*What the exercise asks*: Could you count the lines in the data that contain "body"? Reply with the number only.

*Study material*:
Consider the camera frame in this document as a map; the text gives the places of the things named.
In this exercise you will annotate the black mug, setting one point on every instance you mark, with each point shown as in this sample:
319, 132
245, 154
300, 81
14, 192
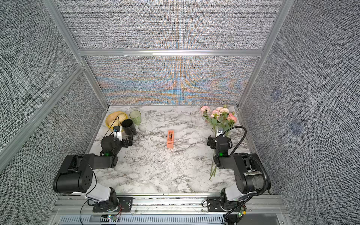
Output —
129, 127

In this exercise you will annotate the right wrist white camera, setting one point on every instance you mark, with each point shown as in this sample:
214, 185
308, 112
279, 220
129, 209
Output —
219, 131

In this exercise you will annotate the pink flower bouquet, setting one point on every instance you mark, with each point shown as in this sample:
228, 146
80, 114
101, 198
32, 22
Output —
220, 117

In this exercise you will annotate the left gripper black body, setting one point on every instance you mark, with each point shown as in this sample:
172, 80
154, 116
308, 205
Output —
127, 142

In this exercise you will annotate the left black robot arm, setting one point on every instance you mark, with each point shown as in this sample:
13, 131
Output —
77, 176

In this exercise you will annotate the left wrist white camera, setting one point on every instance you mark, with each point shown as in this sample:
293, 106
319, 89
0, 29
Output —
117, 133

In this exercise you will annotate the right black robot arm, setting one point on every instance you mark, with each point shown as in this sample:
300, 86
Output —
251, 178

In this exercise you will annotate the green glass cup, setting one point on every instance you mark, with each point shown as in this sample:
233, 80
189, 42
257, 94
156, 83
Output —
136, 117

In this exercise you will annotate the orange tape dispenser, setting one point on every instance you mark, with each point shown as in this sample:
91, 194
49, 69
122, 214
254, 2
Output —
170, 139

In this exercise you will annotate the aluminium front rail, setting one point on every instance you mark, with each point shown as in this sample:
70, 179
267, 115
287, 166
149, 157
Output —
170, 203

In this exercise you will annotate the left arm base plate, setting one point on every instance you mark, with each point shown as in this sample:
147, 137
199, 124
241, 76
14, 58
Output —
123, 204

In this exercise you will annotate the wrist white camera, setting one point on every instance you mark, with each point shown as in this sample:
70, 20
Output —
117, 133
219, 131

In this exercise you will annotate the yellow bowl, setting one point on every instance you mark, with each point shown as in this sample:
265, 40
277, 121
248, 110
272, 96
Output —
115, 119

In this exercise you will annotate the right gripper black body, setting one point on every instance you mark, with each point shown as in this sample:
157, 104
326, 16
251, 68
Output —
212, 141

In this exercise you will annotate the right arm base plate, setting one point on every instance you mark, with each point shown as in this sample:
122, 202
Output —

*Response below*: 2